In October 2016, I refilled my prescription again. And within 24 hours, I felt better. This time the bottle said “Depakote E.R.” Two days later, I still had side effects, but they were mild by comparison. I wasn’t murderous and I didn’t feel as if there was an alien baby growing in my stomach. I realized that the first time I tried Depakote, in 2015, I had probably been given D.R. I was responding well to one form of Depakote but not to another, yet my pharmacist had sent me home assuring me they were interchangeable.
According to my body, they are not.
When I asked Dr. Richard Brown, a clinical psychiatrist and an early advocate of Depakote, why I would be given two different kinds of the drug interchangeably, he said that historically it has been the pharmaceutical companies themselves that educate doctors and pharmacists on new medications.

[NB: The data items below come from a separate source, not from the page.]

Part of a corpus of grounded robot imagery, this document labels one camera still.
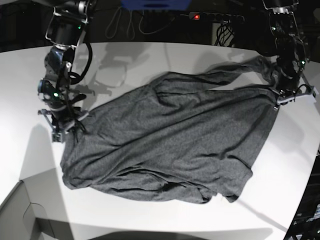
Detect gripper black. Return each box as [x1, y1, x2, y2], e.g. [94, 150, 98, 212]
[273, 73, 315, 105]
[37, 106, 89, 134]

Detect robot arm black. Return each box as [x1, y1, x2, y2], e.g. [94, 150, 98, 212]
[263, 0, 319, 105]
[37, 0, 97, 142]

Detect black cable bundle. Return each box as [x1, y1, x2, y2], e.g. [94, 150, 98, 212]
[215, 22, 236, 48]

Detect dark grey t-shirt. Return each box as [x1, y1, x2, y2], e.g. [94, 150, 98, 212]
[60, 56, 278, 204]

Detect black power strip red light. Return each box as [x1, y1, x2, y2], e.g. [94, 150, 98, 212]
[188, 12, 245, 24]

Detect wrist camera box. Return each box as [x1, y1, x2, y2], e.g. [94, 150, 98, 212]
[51, 132, 66, 143]
[309, 87, 319, 104]

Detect grey cable loops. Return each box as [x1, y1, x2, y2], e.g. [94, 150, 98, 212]
[104, 7, 176, 40]

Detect blue box at top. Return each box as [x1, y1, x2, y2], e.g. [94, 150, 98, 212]
[121, 0, 191, 11]

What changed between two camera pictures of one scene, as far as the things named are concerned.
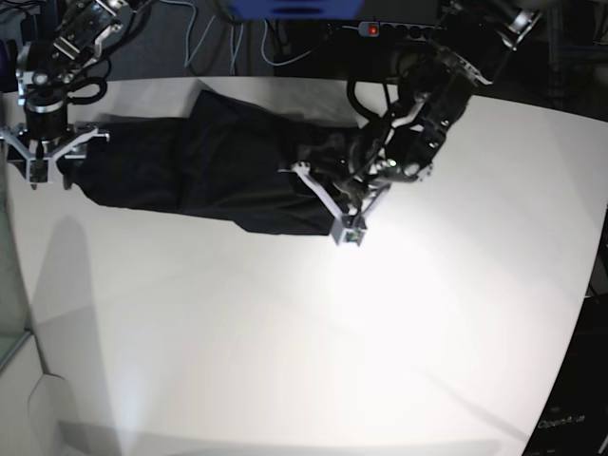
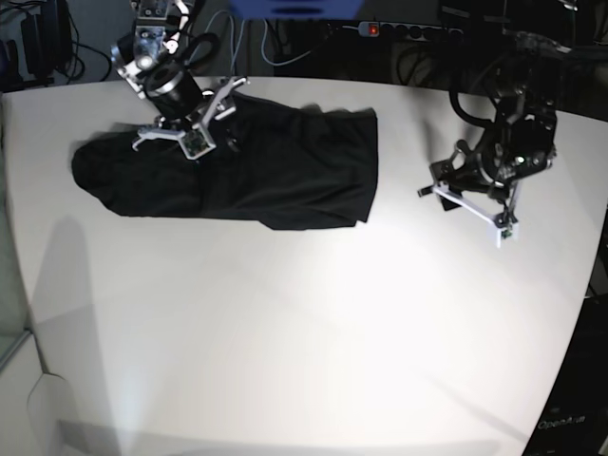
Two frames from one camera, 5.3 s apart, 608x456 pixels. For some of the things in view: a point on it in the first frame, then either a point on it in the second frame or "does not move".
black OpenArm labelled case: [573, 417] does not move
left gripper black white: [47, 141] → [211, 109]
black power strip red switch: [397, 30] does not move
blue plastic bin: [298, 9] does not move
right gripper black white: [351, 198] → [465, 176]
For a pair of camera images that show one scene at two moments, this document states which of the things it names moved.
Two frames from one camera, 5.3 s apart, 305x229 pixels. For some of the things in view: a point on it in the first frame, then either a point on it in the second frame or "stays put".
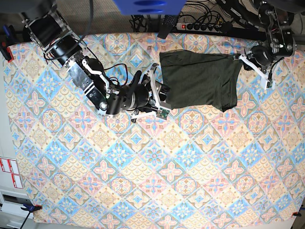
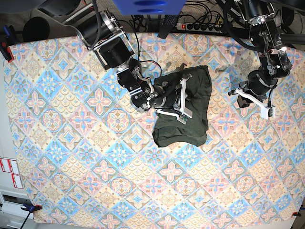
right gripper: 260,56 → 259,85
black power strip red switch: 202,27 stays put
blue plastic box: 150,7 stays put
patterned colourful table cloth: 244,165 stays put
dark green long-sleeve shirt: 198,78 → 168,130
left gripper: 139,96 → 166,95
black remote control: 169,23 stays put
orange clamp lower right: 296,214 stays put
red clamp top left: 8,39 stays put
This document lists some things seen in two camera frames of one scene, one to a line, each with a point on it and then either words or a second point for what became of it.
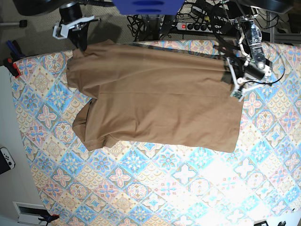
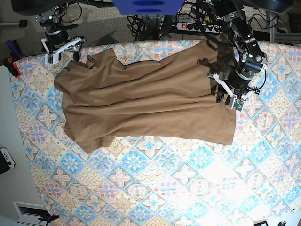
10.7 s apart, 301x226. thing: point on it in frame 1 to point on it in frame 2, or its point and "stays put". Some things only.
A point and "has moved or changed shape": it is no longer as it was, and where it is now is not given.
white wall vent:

“What’s happened is that most psychiatrists have no clue that E.R. is better than D.R., and many prescribe generic D.R.,” he answered. “And because it’s been off-patent for several years there’s no economic incentive to educate doctors.” He mentioned that some patients don’t even get a psychiatric evaluation; medication is prescribed by a general practitioner. One study led by researchers at the Yale School of Medicine found that 58 percent of people who were prescribed a psychotropic medication within the study group of roughly five million had no psychiatric diagnosis.
Dr. Brown, addressing my situation in particular, told me that sometimes a pharmacy makes the mistake of assuming one Depakote is the same as another, and then there is also the problem of generics. This communication gap is potentially catastrophic — I might never have gotten the right Depakote, I might have stopped at Depakote D.R. Who knows how many others are on the wrong versions of medication, and suffering?
Medicating people with mental illness, and encouraging them to stay on their medication, is one of the most challenging aspects of managing the disease. “There should be a separate specialty board in certification in psychopharmacology,” Dr. Brown said, a process that isn’t in place at all right now for doctors.
I took the pills blindly and trusted a dysfunctional system.
Getting medications right for any disorder is considered a science, but my experience was more nebulous. E.R. was better for me; D.R. may be better for someone else. Medication education is barely a consideration in our health care system. I’m a well-informed patient with a very strong support system, and it still took me by surprise when the Depakote changed shape and then turned out to be hurting rather than helping.
Small shifts in disseminating information would make a big difference — psychiatrists, general practitioners and pharmacists could play a more active role in suggesting other options for the same type of medication, in being still more aware of individual responses and in educating themselves and their patients about the nuances of psychotropics.
If I had not realized that E.R. worked for me and D.R. didn’t, I might have given up on a new medication altogether and stuck with lithium. In that case, my name would be among the more than 100,000 people on the kidney transplant waiting list.